In this study, two fracturing fluids were evaluated for moderate to high temperature applications with a focus on post-treatment cleanup efficiency. The first is a guar-based fluid with a borate crosslinker evaluated at 280°F and the second is a CMHPG-based fluid with a zirconate crosslinker evaluated at 320°F. The shear viscosities of both fluids were tested with a live sodium bromate breaker, a polymer encapsulated ammonium persulfate breaker and a dual breaker system combining the two breakers. Different anionic and nonionic surfactant chemistries (aminosulfonic acid and alcohol based) were investigated by measuring surface tension of the surfactant solutions at different concentrations. The compatibility of the surfactants with other fracturing fluid additives and their adsorption in Berea sandstone was also investigated. Finally, the damage caused by leak-off for each fracturing fluid was simulated by using coreflooding experiments and Berea sandstone core plugs.

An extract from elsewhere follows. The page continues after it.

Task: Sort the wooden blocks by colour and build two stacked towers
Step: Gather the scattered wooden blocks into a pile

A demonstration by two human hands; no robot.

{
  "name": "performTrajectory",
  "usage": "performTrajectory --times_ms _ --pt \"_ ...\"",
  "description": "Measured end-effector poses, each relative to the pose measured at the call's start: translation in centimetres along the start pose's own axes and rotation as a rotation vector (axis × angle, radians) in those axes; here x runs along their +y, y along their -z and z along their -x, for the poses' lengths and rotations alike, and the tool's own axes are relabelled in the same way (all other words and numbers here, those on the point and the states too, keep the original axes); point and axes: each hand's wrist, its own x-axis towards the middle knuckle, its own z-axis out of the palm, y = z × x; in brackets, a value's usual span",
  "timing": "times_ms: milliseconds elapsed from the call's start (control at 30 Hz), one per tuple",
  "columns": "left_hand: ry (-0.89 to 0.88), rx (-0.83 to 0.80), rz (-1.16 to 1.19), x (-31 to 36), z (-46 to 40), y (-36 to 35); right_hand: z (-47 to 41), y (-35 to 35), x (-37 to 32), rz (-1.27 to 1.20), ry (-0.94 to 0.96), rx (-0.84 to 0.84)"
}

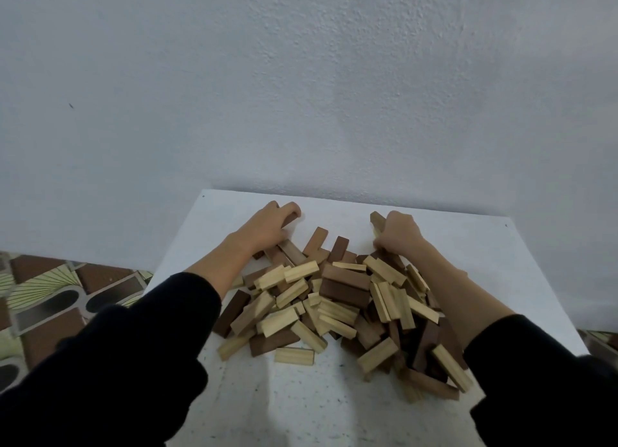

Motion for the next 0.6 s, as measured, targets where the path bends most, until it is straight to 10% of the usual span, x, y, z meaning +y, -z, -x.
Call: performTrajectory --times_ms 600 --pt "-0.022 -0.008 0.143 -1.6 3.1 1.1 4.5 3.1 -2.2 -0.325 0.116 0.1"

Lab results showed the guar and CMHPG fluids maintained sufficient viscosity for the first two hours at baseline, respectively. The encapsulated breaker proved to be effective in delaying the breaking of the fracturing fluids. The dual breaker system was the most effective and the loading was optimized for each tested temperature to provide the desired viscosity profile. Two of the examined surfactants were effective in lowering surface tension (below 30 dyne/cm) and were stable for all tested temperatures. The guar broken fluid showed better regained permeability (up to 94%) when compared to the CMHPG (up to 53%) fluid for Berea sandstone.
This paper outlines a methodical approach to selecting and optimizing fracturing fluid chemical additives for better post-treatment cleanup and subsequent well productivity.